Avant les réunions, un groupe de pays africains, dont l’Afrique du Sud, a proposé un taux d’imposition effectif de 45 % sur les bénéfices miniers. Cela se compare à la proposition de la Beijing Hi-Tech Corporation de Chine selon laquelle le taux de redevance sur les revenus ne devrait être que de 2 %.

La société chinoise a fait valoir dans une communication en mai que l’ISA devrait se concentrer sur l’attraction de capital-risque pour « accélérer l’exploitation des ressources minérales des grands fonds » plutôt que de facturer « des taxes et des frais déraisonnables pour augmenter la charge financière des entrepreneurs ».

Il a également fait pression pour que toute taxe ne couvre que le produit le moins précieux de la chaîne d’approvisionnement, par exemple les nodules riches en cobalt qui, selon lui, vaudraient jusqu’à 150 dollars par tonne sèche, et non le métal transformé qui pourrait rapporter jusqu’à 1 075 dollars.

La Chine est le plus grand État membre de l’ISA à parier explicitement que les fonds marins pourraient l’aider à prolonger son emprise sur les chaînes d’approvisionnement en minéraux critiques, alors que la productivité des mines terrestres continue de baisser.

Il détient cinq des 31 permis d’exploration, y compris dans une zone particulièrement fertile pour les métaux de l’océan Pacifique — plus que tout autre État — et doit envoyer lundi quatre représentants ainsi que sept conseillers en Jamaïque.

« Il est bien connu que la Chine y voit un moyen de conserver sa domination géostratégique sur les minerais », a déclaré un ambassadeur auprès de l’ISA. « Leur attitude générale est de s’assurer que les travaux avancent le plus vite possible. . . ils sont très sérieux.

Cela a attiré l’attention à Washington. Un rapport du House Armed Services Committee le mois dernier s’est plaint des « mesures agressives et effrontées » de la Chine pour dominer l’exploitation minière des fonds marins et a demandé au département de la Défense d’examiner comment celles-ci pourraient être traitées au niveau national.

Diagramme à barres de la production de cuivre affiné, par pays et régions sélectionnés en 2022 en millions de tonnes montrant une demande accrue de cuivre pour atteindre les objectifs verts, risque de dépendre excessivement des approvisionnements chinois.  Plus un graphique à barres montrant la croissance de la demande de certains minéraux si le monde atteint le zéro net d'ici 2050 en comparant 2040 à 2020 comme indice

Les États-Unis détiennent des permis d’exploration dans le Pacifique mais ne sont pas membres de l’ISA. Le groupe de défense américain Lockheed Martin a récemment vendu deux contrats d’exploration qu’il détenait pour le compte du Royaume-Uni.

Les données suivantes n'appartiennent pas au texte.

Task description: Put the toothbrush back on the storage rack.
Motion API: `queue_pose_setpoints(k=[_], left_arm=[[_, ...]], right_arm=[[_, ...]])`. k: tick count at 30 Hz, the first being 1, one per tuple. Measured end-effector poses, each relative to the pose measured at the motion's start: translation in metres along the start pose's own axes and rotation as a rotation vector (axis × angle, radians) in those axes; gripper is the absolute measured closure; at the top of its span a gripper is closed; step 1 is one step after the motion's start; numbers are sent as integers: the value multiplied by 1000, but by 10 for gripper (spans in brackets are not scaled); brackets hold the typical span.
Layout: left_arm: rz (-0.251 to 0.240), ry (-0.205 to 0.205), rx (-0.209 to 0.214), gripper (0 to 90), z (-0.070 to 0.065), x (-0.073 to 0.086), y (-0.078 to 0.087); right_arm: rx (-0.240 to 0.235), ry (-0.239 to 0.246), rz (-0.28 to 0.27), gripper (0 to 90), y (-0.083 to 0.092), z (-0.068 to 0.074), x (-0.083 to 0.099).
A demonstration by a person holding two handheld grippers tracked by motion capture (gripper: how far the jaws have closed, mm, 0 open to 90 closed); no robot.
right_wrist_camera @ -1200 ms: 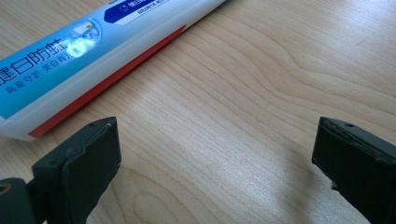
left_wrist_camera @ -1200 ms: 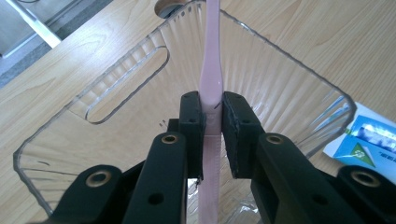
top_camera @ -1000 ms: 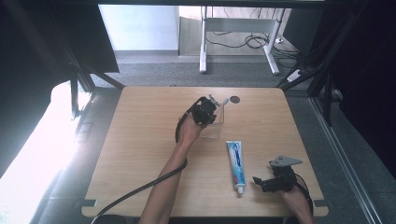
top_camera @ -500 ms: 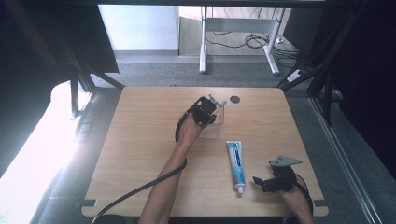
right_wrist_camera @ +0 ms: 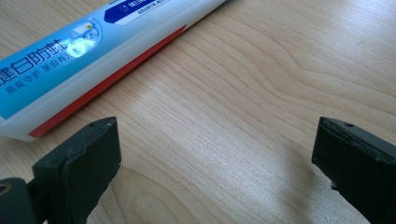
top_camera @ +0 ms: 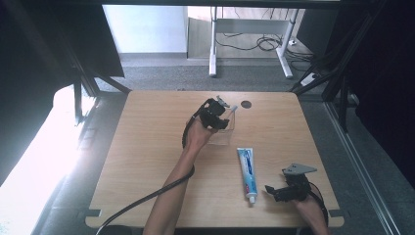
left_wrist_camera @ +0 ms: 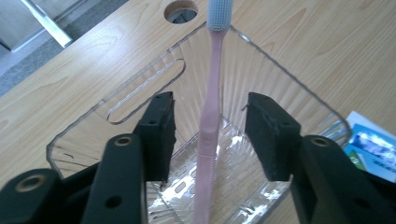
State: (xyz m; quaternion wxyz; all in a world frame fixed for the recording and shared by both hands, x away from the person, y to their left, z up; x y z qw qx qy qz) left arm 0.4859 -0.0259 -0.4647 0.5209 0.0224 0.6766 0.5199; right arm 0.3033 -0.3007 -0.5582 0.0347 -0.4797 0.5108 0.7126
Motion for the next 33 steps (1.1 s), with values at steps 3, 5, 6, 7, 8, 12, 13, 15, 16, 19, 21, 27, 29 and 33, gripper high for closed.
queue_pose_setpoints(k=[3, 5, 6, 7, 8, 12, 13, 15, 16, 19, 21, 27, 29, 33], left_arm=[[-6, 9, 18, 446, -1, -1, 2], [-10, 14, 33, 419, -2, -1, 4], [-12, 16, 38, 406, -2, -1, 5], [-15, 22, 44, 393, -2, -1, 6], [-21, 34, 56, 384, -2, -1, 7], [-25, 48, 75, 335, -2, 1, 10], [-25, 47, 74, 316, -2, 2, 10], [-26, 48, 75, 297, -1, 3, 12], [-32, 52, 79, 287, -1, 3, 14], [-42, 59, 96, 258, 0, 4, 19], [-44, 57, 103, 250, 0, 5, 22], [-46, 56, 125, 222, -4, 8, 31], [-50, 50, 127, 207, -5, 9, 35], [-52, 43, 130, 181, -8, 12, 41]], right_arm=[[0, 0, -2, 16, 0, 0, 0], [1, 1, -4, 16, 0, 0, 0], [2, 1, -4, 16, 0, 0, 0], [2, 2, -5, 16, 1, 0, 0], [2, 2, -5, 17, 1, 0, 0], [2, 4, -5, 16, 1, 0, 0], [3, 5, -5, 17, 1, 0, 0], [3, 2, -4, 16, 1, 0, 0], [3, 2, -5, 17, 1, 0, 0], [3, 3, -4, 16, 0, 0, 0], [2, 3, -4, 17, 0, 0, 0], [5, 4, -4, 16, 0, 1, 0], [6, 5, -4, 17, 0, 1, 0], [6, 5, -3, 18, 0, 1, 0]])
Point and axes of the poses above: each handheld gripper's, and its own axes: y roughly backward along the jaws, x roughly out of its underside, z roughly to its left, the point moved 3 cm from there along -y, roughly forward along the jaws
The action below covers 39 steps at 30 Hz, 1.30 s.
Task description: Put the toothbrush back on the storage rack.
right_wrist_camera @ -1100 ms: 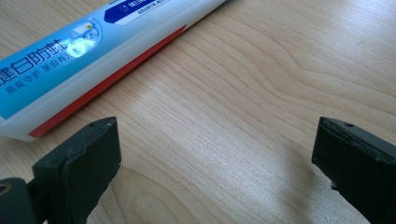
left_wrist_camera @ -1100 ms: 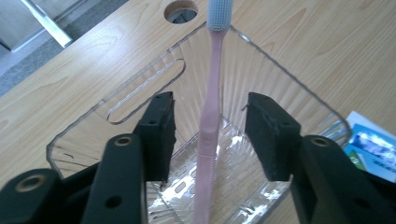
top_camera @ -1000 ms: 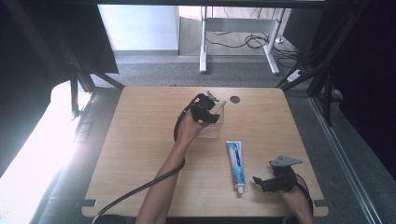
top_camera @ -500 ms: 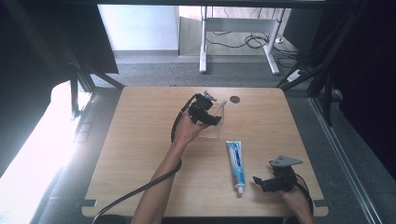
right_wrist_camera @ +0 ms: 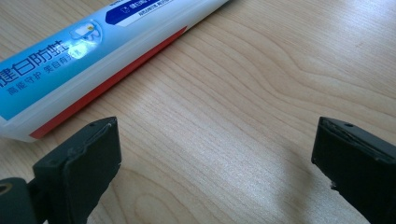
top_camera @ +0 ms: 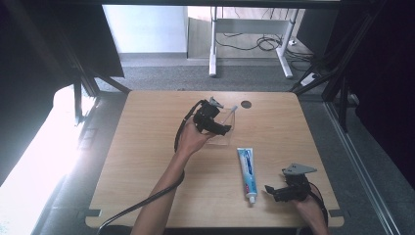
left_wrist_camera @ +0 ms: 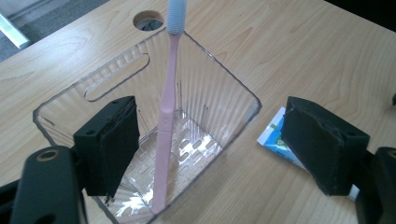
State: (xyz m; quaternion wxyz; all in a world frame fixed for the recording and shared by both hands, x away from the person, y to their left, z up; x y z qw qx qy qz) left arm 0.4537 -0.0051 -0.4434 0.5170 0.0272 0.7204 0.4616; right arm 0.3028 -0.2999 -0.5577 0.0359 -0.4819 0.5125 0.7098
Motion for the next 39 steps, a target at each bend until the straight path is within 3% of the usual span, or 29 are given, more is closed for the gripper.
queue_pose_setpoints(k=[17, 23, 39], left_arm=[[-38, -13, -8, 133, -9, 19, 27], [-32, -8, -5, 131, -10, 31, 32], [-73, -3, 4, 130, -13, 65, 46]], right_arm=[[-1, 2, 3, 19, -1, 1, 0], [-2, 3, 4, 18, -1, 1, 0], [-1, 4, -1, 18, 0, 2, -1]])
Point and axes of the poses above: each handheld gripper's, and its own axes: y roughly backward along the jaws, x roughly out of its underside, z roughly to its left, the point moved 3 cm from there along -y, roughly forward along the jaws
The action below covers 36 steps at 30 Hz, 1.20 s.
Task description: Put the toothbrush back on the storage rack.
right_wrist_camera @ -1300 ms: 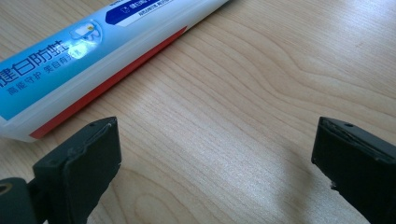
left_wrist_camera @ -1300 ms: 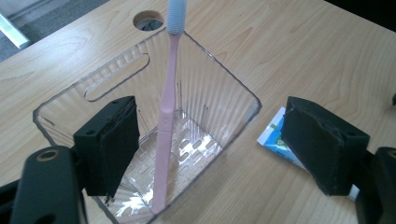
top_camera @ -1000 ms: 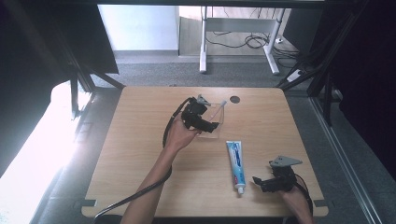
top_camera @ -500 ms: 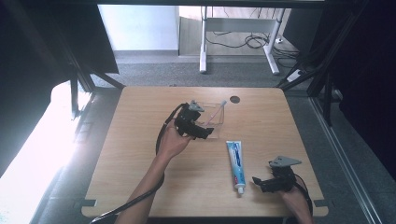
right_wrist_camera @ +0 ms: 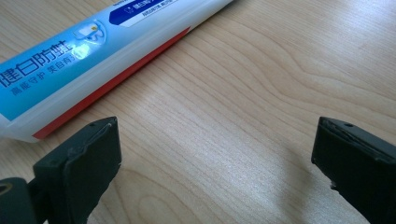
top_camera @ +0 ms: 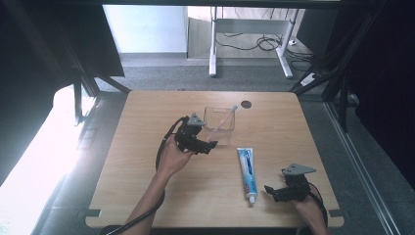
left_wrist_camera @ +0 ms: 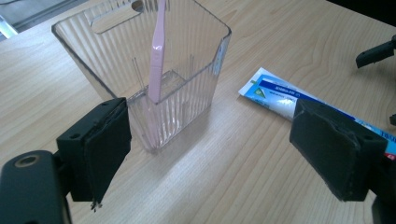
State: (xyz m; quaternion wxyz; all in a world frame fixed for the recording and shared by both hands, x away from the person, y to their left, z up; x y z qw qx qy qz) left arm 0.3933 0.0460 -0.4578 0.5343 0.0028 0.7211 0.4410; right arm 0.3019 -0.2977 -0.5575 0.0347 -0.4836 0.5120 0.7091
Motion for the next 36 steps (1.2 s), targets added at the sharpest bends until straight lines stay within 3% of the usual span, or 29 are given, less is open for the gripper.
queue_pose_setpoints(k=[17, 36], left_arm=[[-7, -24, -6, 131, -17, 43, 18], [-13, -9, -22, 133, -33, 88, 37]], right_arm=[[4, 6, 1, 18, -1, 1, 0], [1, 10, -2, 27, -1, 3, -1]])
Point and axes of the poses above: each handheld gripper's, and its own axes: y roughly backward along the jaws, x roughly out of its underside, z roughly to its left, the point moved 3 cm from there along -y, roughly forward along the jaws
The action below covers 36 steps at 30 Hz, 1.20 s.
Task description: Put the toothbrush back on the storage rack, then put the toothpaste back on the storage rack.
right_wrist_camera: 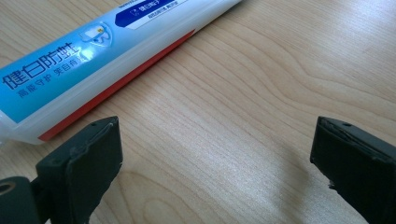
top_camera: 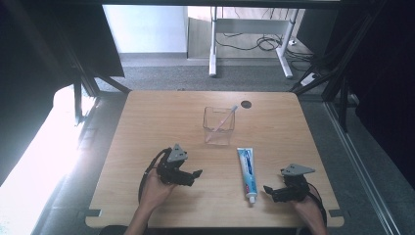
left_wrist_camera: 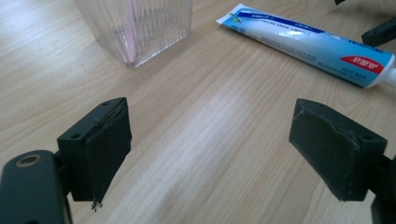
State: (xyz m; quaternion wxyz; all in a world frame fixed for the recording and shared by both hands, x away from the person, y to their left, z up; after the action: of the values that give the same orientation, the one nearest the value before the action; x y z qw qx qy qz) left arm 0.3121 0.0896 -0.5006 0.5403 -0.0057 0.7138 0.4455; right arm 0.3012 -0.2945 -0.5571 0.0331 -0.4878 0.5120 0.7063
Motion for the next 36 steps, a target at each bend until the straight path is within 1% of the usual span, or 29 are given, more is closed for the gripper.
queue_pose_setpoints(k=[9, 14, 18, 22, 24, 27, 30, 34, 36], left_arm=[[-9, 24, -25, 134, -2, 23, 5], [17, 31, -43, 133, -2, 37, 3], [39, 51, -50, 133, -2, 48, 1], [59, 57, -62, 132, -2, 56, 0], [62, 57, -67, 132, -2, 58, 1], [46, 60, -66, 132, -1, 58, 2], [52, 70, -57, 132, 0, 59, 3], [53, 75, -61, 132, 3, 60, 4], [47, 74, -74, 132, 4, 60, 6]], right_arm=[[0, 5, 0, 29, 0, 2, -1], [-7, 3, 2, 29, -1, 3, -1], [-5, 4, -1, 29, 0, 3, -1], [-1, 9, -2, 30, 1, 2, -1], [-1, 9, -1, 30, 1, 2, -1], [-2, 11, 0, 30, 1, 3, -1], [2, 15, -1, 45, 1, 3, -2], [2, 3, -20, 69, 3, 2, -3], [1, -1, -29, 81, 5, 1, -4]])
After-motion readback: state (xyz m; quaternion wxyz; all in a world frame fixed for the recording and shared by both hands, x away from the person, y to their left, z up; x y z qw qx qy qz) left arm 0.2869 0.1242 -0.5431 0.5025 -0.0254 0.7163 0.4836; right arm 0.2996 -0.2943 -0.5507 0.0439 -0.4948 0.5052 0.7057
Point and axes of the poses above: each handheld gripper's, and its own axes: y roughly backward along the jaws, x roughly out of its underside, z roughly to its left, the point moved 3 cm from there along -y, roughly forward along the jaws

Alors que les grandes puissances se disputent le contrôle des fonds marins, la position des pays à revenu intermédiaire est plus complexe. La société minière brésilienne a récemment étendu les limites officielles de son plateau continental, de sorte que sa zone d’exploration des métaux des grands fonds ne relève plus de la compétence de l’ISA.

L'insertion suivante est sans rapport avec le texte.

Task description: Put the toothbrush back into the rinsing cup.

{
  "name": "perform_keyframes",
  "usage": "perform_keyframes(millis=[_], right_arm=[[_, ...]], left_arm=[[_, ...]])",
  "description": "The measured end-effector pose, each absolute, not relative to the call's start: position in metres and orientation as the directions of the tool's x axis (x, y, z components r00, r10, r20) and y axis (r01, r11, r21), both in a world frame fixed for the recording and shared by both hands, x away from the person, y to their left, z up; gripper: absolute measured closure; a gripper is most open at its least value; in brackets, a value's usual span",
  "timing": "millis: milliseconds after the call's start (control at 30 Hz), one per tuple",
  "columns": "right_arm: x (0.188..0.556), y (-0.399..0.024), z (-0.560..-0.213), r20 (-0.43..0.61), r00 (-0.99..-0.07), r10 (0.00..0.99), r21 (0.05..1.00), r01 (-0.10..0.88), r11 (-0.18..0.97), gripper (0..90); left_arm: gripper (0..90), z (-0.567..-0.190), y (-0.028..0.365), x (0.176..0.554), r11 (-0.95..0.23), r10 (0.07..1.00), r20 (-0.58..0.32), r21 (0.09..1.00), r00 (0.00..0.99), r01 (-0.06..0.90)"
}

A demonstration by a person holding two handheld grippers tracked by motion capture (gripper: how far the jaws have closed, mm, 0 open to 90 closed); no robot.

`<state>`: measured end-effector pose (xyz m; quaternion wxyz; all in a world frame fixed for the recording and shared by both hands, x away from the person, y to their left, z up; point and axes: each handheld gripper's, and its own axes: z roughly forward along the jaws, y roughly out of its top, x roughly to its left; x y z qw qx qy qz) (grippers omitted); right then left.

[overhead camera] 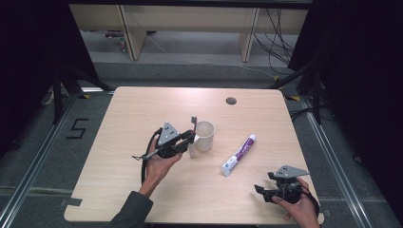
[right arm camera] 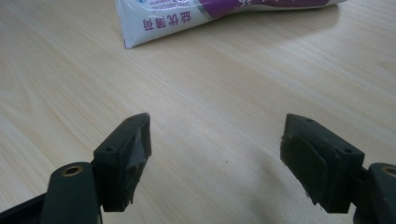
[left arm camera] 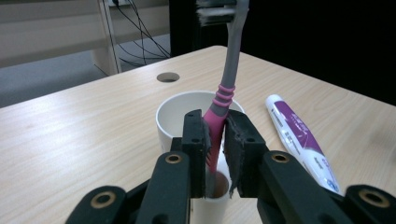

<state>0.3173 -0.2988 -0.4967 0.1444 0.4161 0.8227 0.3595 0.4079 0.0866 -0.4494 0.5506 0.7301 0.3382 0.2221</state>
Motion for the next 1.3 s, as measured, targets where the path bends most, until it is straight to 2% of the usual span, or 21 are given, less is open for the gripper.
perform_keyframes(millis=[267, 367, 467, 567, 1033, 1300], right_arm=[[0.319, -0.3, -0.497, 0.051, -0.621, 0.782, 0.718, 0.567, 0.404, 25.6], [0.319, -0.301, -0.497, 0.042, -0.626, 0.779, 0.717, 0.562, 0.413, 25.6], [0.319, -0.3, -0.497, 0.05, -0.622, 0.781, 0.718, 0.566, 0.405, 25.6], [0.319, -0.3, -0.497, 0.048, -0.622, 0.782, 0.719, 0.565, 0.405, 25.6], [0.318, -0.3, -0.497, 0.054, -0.619, 0.784, 0.714, 0.573, 0.403, 25.7], [0.318, -0.301, -0.496, 0.059, -0.61, 0.79, 0.712, 0.58, 0.395, 25.6]], left_arm=[[74.2, -0.451, 0.091, 0.407, -0.166, 0.741, -0.056, 0.95, 0.669, 0.264], [55.6, -0.45, 0.093, 0.405, -0.152, 0.772, -0.072, 0.944, 0.632, 0.292], [45.5, -0.45, 0.097, 0.402, -0.122, 0.781, -0.106, 0.94, 0.616, 0.317], [39.5, -0.45, 0.099, 0.401, -0.126, 0.782, -0.112, 0.935, 0.613, 0.332], [32.2, -0.452, 0.116, 0.375, -0.134, 0.761, -0.138, 0.922, 0.634, 0.362], [29.1, -0.468, 0.125, 0.364, -0.174, 0.762, -0.155, 0.886, 0.629, 0.429]])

Mais il envisage également de soutenir publiquement une pause dans l’exploitation minière en haute mer, à la fois pour des raisons financières et environnementales. Elza Moreira Marcelino de Castro, l’envoyée du Brésil à la conférence, a déclaré que les ministères concernés débattaient toujours des « nombreux intérêts en jeu ».

Elle a ajouté : « Étant donné que les ressources minérales de la région sont un patrimoine commun de l’humanité, nous ne pouvons envisager l’exploitation minière que si nous disposons d’un mécanisme clair de répartition des avantages financiers et non financiers ».